Some of her husband’s friends and allies had warned me that she could come off as distant and aloof. One of them unkindly referred to her as a “snow queen.” But as we sat down to talk over coffee, her memories of Navalny often made her smile as she recalled his sense of humor, the lightness with which he faced the darkest moments in his life. Not once in those two hours did her voice catch in her throat, and only a few times did she allow the pain of the previous weeks to show in her eyes. “There has been so little time to think, to plan, to process,” she admitted. “But we have to keep working, to keep moving forward.”

For her husband’s followers in Russia, the way forward looks far from clear with him gone. It took well over a decade of campaigning and activism for Navalny to earn his place within the opposition movement, as the only dissident to pose a genuine threat to Putin’s rule. Even after his imprisonment in 2021, Navalny continued to run his revolutionary network, to campaign against corruption and to spread his promise that Russia would one day become a normal European democracy. That hope dimmed after Navalny’s death, and for many it was extinguished.

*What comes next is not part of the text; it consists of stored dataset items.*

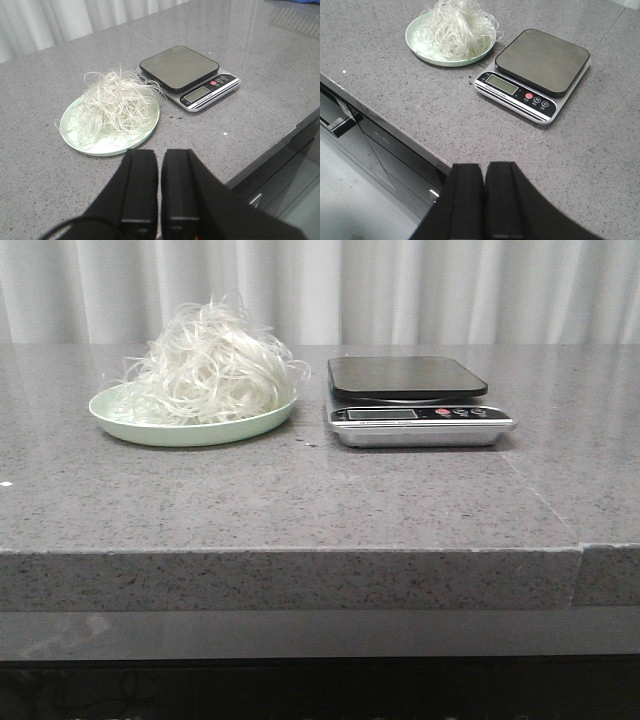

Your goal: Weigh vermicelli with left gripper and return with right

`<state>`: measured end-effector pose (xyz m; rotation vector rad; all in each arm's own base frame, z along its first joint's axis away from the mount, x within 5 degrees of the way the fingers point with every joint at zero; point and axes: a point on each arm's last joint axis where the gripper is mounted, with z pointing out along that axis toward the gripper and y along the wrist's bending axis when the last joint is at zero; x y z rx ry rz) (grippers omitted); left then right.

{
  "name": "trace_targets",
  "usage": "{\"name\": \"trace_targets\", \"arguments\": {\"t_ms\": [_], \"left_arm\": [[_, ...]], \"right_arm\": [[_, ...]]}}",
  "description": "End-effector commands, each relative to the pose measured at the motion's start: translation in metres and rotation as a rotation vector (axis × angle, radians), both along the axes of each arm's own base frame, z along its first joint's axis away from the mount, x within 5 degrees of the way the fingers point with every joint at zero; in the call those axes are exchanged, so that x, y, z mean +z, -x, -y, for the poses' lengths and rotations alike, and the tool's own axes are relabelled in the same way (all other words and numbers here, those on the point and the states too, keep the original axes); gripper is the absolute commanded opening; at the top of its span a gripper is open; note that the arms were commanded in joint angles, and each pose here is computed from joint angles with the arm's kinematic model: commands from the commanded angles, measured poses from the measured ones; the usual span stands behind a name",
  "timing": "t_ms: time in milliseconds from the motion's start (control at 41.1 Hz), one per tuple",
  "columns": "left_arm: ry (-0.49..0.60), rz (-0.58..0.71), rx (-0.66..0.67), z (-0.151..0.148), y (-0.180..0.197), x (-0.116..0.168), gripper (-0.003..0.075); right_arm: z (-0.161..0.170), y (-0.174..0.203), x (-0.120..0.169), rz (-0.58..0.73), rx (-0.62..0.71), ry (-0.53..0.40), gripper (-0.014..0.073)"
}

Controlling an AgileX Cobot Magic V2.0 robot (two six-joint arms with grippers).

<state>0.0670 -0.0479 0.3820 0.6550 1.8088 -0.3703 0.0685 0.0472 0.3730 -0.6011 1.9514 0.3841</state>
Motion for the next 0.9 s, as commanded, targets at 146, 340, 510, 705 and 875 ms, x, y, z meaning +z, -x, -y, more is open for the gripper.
{"name": "trace_targets", "arguments": {"t_ms": [146,340,510,705,875], "left_arm": [[0.067,0.069,-0.006,0.001,0.000,0.014,0.0144],[0.079,0.085,-0.006,-0.001,0.003,0.010,0.0144],[0.132,0.222,0.094,-0.015,0.010,-0.014,0.0144],[0.189,0.428,0.304,-0.031,0.013,-0.073,0.0144],[0.185,0.502,0.457,-0.039,0.012,-0.127,0.0144]], "right_arm": [[0.000,-0.002,0.012,0.075,-0.010,-0.033,0.0160],[0.000,-0.002,0.012,0.075,-0.010,-0.033,0.0160],[0.000,-0.002,0.012,0.075,-0.010,-0.033,0.0160],[0.000,-0.002,0.012,0.075,-0.010,-0.033,0.0160],[0.000,-0.002,0.012,0.075,-0.010,-0.033,0.0160]]}}
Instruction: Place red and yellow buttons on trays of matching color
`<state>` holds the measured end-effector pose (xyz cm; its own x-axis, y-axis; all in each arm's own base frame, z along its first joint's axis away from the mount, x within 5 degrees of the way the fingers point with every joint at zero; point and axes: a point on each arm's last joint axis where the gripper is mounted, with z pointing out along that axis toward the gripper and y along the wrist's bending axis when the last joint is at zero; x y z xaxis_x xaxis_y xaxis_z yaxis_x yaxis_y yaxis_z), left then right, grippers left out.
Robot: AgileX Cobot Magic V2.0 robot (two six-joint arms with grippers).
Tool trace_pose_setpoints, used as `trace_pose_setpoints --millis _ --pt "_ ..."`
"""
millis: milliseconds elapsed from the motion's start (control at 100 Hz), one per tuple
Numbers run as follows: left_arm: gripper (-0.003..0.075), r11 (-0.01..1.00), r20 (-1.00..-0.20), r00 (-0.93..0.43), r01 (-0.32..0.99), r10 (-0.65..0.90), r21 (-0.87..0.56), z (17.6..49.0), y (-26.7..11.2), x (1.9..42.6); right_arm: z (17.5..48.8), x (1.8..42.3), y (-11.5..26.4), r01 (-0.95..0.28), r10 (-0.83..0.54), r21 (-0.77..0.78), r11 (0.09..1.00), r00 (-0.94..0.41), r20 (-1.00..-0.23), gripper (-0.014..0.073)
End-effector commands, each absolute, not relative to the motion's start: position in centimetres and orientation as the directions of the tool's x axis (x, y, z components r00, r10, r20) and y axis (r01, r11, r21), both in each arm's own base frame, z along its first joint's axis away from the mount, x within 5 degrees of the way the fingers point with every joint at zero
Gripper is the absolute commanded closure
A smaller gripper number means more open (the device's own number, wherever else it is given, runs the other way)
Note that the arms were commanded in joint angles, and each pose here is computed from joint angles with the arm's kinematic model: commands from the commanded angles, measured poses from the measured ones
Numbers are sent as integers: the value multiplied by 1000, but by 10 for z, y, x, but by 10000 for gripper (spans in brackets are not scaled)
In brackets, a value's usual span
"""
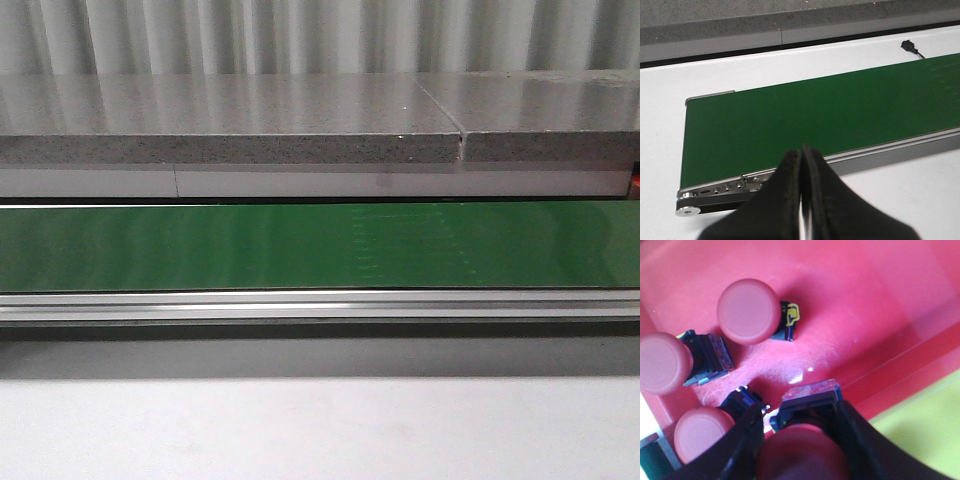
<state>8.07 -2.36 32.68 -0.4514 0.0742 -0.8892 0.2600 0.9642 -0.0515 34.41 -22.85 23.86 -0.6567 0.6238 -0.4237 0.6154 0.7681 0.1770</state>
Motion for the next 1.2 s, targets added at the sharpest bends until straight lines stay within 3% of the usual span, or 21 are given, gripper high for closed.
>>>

His wife could see that in the messages she received after his death. “I saw how many people feel this loss very, very deeply,” Navalnaya says. “And I really wanted to support these people, to give them some kind of hope.” Her best chance of doing that, she says, was to step into his role and continue his struggle. So that is what she decided to do. In a video address three days after his death, she fought back tears as she told the people of Russia: “Share my rage – the rage, anger and hatred toward those who dared to kill our future.”